Even 7 is pretty low alk for an LPS tank imo, I'm at 9-10. Low alk will definitely do that, you should be dosing it in some way fairly regularly... I do it using kalk as the topoff water in the ATO, 1 tablespoon pickling lime per 5 gallons although with tons of acros it's now 2 T per 5 gallons.
 
It's actually a mixed reef. So I am going to start bringing alk up and prepare the doser. For mixed reef should I shoot for a dlk of 8?
 
Doesn't really matter honestly.
9-11 mixed reef or all Zoanthids, that's about where you want to be. Results are miniscule with most with in those variations.
Some sps do like a little higher Alk and show it in coloration changes.
 
Doesn't really matter honestly.
9-11 mixed reef or all Zoanthids, that's about where you want to be. Results are miniscule with most with in those variations.
Some sps do like a little higher Alk and show it in coloration changes.

For hard corals, I find alk to be arguably the single most important water quality parameter after temp and salinity. For soft corals, those without a calcium carbonate skeleton, it seems less critical.

My experience with sps is the exact opposite of what you are saying. IME, they prefer an alk below 9. I run alk around 8 for sps and lps.
 
For hard corals, I find alk to be arguably the single most important water quality parameter after temp and salinity. For soft corals, those without a calcium carbonate skeleton, it seems less critical.

My experience with sps is the exact opposite of what you are saying. IME, they prefer an alk below 9. I run alk around 8 for sps and lps.

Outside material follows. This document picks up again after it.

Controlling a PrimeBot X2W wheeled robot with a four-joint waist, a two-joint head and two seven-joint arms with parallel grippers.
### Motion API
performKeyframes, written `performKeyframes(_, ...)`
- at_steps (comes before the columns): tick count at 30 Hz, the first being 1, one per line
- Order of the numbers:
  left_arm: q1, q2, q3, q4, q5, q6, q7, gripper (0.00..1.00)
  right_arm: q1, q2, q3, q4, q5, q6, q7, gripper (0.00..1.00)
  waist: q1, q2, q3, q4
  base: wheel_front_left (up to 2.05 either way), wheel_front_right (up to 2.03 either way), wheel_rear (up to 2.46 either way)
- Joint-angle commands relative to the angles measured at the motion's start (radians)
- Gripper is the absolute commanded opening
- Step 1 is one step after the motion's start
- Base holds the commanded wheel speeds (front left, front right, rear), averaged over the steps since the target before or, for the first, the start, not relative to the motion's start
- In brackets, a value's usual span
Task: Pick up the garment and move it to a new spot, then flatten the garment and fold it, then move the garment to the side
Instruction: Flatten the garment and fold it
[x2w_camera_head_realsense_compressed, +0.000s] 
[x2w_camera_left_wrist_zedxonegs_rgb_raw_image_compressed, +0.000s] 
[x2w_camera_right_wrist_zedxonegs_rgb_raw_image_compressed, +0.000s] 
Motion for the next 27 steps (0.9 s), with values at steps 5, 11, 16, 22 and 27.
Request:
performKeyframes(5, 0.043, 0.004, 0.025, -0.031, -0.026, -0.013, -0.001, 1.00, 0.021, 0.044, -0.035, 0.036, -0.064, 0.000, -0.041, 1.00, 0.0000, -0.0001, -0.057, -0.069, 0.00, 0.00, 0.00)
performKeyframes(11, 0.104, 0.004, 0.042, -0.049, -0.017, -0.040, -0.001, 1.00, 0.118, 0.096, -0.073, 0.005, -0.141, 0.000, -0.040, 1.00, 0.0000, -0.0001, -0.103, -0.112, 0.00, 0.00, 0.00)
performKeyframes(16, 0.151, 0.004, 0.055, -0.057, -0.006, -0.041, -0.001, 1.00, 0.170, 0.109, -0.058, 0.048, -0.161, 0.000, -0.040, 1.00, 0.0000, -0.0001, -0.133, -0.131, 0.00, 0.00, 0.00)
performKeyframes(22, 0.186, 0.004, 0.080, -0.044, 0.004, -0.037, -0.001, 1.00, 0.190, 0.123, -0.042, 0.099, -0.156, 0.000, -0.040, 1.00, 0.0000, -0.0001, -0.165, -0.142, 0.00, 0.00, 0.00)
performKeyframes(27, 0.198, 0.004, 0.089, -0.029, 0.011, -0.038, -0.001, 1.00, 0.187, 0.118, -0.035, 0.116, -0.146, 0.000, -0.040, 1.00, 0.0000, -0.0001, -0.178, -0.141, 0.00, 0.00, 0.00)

This, and the lower the nutrients, the lower the alk. I am currently running the AquaForest program which recommends numbers in line with the NSW. I am currently dropping to 7.5 but always maintained 8.1 on my tanks.
 
I would think my nutrients are good. I feed pretty heavy everyday but I only have a few fish in the 150 now so that could be an issue. I have over the last few weeks add a bunch of frags to my tank which already had frags and some colonies. Just wondering if it finally hit a point where water changes cant keep up? I knew the day would come so I already have a doser I just need to set it up. I figured I should add alk slowly though every day until I get it to around 8dkh. Then start the doser up dosing everyday. Crazy how much it dropped in a short time though.
 
You don't need a doser, those are more for tanks that have higher alk demand than yours, and adding pickling lime to the ATO serves the same purpose for next to no money. Also if your alkalinity is that low you can raise it 1.4dkh per day, the longer you take the more corals you might lose.